Acompañado por la embajadora de México en Estados Unidos, Martha Bárcena, el canciller se reunió con funcionarios del gobierno federal estadounidense en la Casa Blanca para conversar sobre los avances en la ratificación del Tratado Comercial entre Estados Unidos, Canadá y México (T-MEC), las diferencias comerciales derivadas de las tarifas al acero, aluminio y tomate, así como para discutir temas de migración, asuntos fronterizos, y cooperación para el desarrollo en la región sur-sureste de México al igual que en Guatemala, Honduras y El Salvador.

De acuerdo con un comunicado de la Secretaría de Relaciones Exteriores (SRE), durante su estancia, Ebrad también tuvo oportunidad de dialogar con el senador Lindsey Graham (R-SC), entre otros.

“Concluyo visita a Washington, DC. Reuniones en Casa Blanca y Senado para conversar sobre: T-MEC; diferencias comerciales en acero y tomate; avance de compromiso para inversión en México y Centroamérica y respuesta a nota diplomática que enviamos sobre frontera norte”, escribió Ebrard en su cuenta de Twitter.

Asimismo, se informó que en seguimiento al llamado de la Secretaría de Relaciones Exteriores al gobierno de Estados Unidos sobre la urgencia de agilizar el tránsito de bienes en la frontera, se llevará a cabo la reunión del Comité Ejecutivo Bilateral para la Administración de la Frontera en el Siglo XXI los próximos 22 y 23 de mayo en la Ciudad de México.
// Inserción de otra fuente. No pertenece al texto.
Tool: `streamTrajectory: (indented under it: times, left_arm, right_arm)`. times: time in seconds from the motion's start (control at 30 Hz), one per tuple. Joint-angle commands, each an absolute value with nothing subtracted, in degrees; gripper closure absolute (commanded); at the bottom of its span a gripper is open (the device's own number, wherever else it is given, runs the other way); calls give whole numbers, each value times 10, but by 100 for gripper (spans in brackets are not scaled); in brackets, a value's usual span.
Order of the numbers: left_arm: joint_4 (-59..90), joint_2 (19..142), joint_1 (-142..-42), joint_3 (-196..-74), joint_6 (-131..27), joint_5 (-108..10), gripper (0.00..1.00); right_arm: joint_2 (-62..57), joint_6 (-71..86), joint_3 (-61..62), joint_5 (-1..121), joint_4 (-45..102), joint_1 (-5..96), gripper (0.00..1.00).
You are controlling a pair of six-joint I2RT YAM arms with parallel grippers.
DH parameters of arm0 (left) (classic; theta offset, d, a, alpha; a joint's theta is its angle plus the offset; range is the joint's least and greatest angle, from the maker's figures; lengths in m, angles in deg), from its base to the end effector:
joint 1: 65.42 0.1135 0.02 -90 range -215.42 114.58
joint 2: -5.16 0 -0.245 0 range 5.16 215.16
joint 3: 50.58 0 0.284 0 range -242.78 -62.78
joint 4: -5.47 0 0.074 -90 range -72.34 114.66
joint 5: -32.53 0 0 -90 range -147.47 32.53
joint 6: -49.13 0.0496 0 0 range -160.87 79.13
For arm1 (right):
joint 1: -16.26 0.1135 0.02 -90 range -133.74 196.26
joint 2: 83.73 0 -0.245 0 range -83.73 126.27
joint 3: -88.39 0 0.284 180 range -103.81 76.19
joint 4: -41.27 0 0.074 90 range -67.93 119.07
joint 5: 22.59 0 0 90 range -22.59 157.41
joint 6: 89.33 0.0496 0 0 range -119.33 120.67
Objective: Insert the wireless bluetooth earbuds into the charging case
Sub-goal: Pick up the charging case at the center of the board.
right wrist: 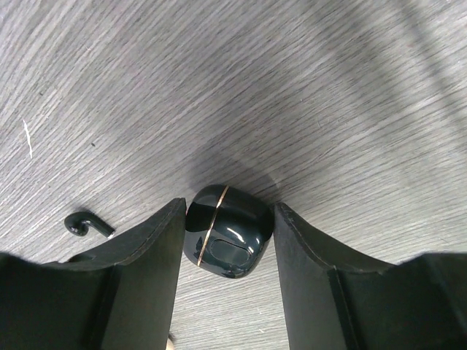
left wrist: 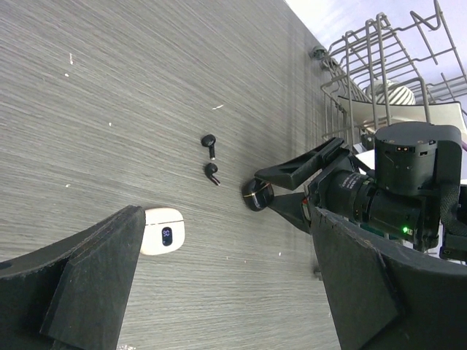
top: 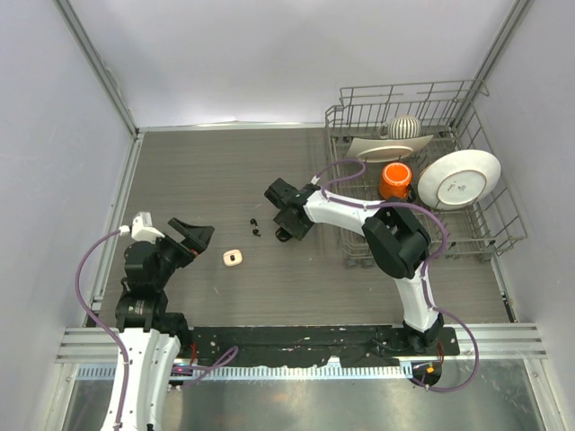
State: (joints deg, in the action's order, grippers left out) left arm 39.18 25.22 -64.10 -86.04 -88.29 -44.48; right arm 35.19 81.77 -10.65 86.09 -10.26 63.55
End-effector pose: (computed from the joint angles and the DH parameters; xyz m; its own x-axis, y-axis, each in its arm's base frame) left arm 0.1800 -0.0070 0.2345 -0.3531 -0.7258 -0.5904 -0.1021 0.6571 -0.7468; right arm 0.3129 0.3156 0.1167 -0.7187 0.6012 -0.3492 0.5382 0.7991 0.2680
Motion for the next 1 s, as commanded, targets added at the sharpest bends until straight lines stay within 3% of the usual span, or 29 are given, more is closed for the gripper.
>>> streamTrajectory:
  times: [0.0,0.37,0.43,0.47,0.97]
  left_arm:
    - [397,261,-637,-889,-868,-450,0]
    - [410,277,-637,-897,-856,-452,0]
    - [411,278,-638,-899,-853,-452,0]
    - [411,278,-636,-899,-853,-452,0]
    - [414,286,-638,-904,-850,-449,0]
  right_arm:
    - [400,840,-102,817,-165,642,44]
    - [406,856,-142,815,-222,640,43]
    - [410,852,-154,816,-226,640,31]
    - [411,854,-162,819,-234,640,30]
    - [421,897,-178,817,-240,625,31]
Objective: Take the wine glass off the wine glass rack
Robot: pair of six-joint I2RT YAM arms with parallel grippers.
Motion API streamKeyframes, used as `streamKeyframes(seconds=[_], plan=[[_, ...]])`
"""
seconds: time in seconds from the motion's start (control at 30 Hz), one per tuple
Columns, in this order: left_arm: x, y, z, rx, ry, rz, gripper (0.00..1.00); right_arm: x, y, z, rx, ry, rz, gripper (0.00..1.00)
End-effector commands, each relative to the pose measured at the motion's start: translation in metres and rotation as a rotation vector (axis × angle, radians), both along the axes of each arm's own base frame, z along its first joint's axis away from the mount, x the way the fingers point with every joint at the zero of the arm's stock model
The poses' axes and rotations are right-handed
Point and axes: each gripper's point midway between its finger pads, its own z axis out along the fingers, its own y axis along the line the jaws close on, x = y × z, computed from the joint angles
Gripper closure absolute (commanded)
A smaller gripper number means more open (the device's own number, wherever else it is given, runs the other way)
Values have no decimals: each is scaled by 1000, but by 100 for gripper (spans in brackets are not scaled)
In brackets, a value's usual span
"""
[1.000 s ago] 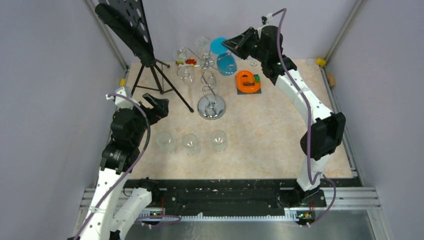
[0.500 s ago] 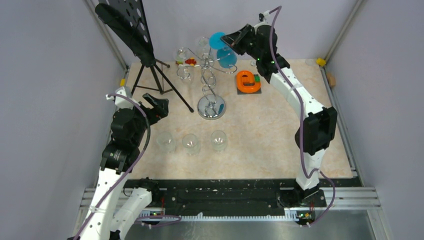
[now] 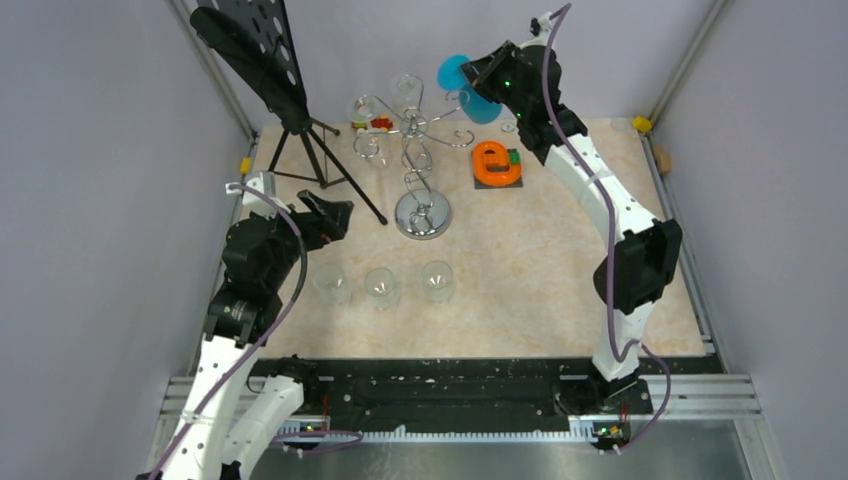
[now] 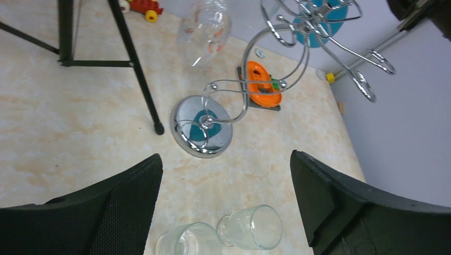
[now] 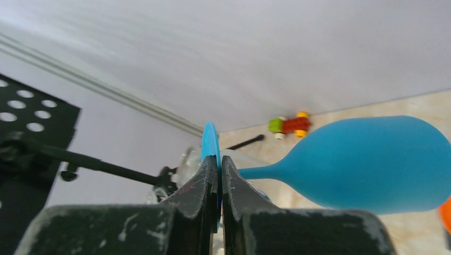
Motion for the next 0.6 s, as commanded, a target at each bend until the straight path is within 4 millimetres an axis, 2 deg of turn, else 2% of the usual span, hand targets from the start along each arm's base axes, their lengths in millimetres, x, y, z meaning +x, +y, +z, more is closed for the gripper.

En la reunión se discutirán los retrasos en los cruces fronterizos y se buscará alcanzar acuerdos que permitan solucionar la actual situación.

“22 y 23 de Mayo se llevará a cabo reunión binacional México-EU sobre la frontera siglo XXI entre ambos países, será en la Ciudad de México”, destacó el canciller en otro mensaje de Twitter.

En su primer día de trabajo, Ebrard participó como ponente en la 49a Conferencia del Consejo de las Américas donde explicó los cuatro principales objetivos de trabajo del gobierno mexicano que son: erradicar la corrupción de la vida pública, reducir la pobreza y la desigualdad, hacer que el país crezca más rápido y tener un país seguro.